## Task brief
All lines from the entries below that contain the string "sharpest" should be copied out.

## Data section
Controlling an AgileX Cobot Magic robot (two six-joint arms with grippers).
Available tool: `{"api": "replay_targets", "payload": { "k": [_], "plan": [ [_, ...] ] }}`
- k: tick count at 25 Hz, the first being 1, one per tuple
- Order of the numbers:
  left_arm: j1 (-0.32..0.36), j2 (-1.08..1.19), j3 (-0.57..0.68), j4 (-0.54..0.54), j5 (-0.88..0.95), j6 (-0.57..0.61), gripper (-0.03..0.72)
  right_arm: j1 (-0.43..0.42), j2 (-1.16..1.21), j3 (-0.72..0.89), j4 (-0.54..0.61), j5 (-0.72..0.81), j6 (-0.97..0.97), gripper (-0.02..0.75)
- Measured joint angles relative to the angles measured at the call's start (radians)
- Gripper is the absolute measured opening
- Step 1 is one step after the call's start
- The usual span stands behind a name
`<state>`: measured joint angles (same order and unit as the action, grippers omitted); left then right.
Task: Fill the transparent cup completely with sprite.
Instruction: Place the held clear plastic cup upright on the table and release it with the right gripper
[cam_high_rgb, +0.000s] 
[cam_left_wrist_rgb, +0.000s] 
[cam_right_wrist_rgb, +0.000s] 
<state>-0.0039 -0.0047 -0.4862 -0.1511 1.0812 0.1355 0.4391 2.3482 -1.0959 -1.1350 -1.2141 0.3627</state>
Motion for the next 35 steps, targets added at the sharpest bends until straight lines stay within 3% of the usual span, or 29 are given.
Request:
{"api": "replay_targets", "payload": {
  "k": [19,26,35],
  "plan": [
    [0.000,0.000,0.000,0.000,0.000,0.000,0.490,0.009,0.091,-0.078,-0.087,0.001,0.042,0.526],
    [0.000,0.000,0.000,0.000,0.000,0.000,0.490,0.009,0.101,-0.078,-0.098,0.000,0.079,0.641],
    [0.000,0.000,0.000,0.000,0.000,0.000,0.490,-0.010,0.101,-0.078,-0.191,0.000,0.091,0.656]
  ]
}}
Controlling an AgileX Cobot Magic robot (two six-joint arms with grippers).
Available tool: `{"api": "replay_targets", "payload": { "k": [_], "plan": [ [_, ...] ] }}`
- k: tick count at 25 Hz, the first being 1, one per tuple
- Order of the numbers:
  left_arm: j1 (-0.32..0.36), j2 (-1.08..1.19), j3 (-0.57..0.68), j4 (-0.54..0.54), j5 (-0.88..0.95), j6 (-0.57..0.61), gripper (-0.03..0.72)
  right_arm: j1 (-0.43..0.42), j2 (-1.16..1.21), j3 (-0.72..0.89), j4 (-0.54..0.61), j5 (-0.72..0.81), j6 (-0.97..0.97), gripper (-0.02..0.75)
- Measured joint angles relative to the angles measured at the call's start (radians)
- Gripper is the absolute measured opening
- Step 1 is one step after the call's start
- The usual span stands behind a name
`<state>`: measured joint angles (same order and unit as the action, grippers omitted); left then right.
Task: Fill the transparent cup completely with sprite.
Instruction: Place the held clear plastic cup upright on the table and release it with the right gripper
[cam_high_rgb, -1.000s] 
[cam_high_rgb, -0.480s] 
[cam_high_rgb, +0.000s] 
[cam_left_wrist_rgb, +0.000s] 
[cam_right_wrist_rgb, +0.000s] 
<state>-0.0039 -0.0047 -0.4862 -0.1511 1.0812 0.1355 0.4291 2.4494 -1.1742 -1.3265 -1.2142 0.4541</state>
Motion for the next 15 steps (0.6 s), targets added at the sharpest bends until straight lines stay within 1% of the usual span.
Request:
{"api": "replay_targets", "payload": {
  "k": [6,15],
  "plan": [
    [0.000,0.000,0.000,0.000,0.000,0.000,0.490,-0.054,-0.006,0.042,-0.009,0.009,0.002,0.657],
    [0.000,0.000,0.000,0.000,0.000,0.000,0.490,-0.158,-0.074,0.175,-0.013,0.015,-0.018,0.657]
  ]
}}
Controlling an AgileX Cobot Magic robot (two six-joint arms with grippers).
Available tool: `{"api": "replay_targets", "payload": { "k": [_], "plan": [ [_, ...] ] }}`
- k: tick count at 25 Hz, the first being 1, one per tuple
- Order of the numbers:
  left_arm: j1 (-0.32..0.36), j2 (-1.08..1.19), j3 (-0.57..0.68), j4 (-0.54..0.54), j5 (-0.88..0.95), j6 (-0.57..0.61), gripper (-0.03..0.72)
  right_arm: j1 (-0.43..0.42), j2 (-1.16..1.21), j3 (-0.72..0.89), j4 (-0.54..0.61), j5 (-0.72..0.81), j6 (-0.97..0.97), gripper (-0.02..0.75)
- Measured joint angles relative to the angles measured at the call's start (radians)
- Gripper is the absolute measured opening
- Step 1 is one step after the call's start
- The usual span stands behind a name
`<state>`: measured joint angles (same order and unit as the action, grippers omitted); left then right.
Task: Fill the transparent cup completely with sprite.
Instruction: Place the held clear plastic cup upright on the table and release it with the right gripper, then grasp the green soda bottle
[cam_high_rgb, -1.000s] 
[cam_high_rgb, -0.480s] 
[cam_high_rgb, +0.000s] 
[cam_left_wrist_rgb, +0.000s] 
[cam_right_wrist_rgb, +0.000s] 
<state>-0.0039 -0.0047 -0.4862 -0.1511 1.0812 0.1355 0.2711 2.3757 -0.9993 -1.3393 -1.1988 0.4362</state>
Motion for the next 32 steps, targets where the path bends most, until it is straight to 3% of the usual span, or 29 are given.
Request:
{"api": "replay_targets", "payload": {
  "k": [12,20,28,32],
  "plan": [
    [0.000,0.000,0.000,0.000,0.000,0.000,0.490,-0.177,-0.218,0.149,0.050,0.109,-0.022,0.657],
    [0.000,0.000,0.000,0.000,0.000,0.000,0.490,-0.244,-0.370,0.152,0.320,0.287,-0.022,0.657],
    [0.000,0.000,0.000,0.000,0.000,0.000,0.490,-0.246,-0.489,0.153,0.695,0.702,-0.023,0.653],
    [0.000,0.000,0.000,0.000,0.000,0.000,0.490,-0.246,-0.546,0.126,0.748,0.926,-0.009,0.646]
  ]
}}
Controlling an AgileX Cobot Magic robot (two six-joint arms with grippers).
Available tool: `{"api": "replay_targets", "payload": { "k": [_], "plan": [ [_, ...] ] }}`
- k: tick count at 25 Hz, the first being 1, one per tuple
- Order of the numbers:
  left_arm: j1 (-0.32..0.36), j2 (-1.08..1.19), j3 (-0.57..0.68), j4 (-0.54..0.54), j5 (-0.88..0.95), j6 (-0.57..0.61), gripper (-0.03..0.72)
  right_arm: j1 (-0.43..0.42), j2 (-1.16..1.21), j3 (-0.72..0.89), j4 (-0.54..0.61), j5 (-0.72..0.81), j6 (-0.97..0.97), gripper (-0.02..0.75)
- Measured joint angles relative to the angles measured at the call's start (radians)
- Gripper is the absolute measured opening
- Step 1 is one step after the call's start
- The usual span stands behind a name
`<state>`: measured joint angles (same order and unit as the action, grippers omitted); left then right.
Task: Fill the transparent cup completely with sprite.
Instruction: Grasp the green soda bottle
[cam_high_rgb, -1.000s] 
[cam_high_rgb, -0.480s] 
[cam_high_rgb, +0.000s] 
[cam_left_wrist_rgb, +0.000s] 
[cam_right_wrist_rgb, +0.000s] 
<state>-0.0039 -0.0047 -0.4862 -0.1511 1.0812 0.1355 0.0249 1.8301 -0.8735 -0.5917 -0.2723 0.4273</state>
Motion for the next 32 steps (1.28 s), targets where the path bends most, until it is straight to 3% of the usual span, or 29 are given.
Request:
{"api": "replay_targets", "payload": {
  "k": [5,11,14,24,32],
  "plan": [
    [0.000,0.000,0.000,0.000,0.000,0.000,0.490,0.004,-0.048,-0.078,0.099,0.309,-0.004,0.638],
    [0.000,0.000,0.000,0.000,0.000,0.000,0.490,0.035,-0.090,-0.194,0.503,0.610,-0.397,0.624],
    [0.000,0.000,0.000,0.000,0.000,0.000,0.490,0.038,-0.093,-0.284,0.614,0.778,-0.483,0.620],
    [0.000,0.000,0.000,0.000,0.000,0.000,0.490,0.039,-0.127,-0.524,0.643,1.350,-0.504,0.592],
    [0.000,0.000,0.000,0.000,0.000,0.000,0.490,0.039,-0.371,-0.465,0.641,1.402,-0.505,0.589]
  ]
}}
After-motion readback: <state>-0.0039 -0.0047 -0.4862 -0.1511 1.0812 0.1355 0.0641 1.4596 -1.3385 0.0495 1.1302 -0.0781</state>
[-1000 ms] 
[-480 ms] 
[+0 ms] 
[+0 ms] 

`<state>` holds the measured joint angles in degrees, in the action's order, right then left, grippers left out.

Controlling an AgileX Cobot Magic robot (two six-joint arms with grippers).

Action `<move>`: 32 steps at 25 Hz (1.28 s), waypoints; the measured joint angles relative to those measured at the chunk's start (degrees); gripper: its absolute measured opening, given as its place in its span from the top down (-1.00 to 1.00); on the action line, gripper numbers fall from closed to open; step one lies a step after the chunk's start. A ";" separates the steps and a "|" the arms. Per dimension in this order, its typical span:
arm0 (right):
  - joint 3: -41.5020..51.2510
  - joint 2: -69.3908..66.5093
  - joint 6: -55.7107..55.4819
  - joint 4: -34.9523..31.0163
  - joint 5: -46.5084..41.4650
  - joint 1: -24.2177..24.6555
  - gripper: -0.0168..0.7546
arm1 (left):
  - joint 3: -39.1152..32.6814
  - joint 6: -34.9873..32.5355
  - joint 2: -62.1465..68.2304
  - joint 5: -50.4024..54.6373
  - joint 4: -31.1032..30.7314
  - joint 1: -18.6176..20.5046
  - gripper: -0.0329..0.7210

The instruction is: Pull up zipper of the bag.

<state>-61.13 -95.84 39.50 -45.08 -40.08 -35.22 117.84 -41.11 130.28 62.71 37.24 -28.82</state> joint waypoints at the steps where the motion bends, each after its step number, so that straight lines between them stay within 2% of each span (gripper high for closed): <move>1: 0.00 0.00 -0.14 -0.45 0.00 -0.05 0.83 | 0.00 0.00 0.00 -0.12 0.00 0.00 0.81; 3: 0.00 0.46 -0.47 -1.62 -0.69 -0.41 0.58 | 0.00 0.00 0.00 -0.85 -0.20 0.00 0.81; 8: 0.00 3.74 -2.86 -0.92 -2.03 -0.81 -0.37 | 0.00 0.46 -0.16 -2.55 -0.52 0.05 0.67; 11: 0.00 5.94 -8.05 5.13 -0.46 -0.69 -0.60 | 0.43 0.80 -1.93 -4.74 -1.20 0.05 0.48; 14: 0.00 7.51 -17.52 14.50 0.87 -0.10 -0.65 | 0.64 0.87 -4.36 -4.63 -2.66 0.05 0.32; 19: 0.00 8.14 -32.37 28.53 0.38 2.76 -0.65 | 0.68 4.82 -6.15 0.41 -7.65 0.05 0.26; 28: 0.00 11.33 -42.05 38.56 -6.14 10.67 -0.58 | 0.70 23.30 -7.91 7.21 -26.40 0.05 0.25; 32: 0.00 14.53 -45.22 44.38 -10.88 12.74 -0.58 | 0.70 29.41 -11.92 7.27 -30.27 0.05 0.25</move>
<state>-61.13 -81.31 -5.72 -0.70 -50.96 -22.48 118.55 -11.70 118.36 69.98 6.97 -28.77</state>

## Written reply
Motion for the next 35 steps, targets added at the sharpest bends until straight lines stay within 3% of the usual span, or 29 are given.
Motion for the next 15 steps (0.6 s), targets added at the sharpest bends until straight lines stay within 1% of the usual span.

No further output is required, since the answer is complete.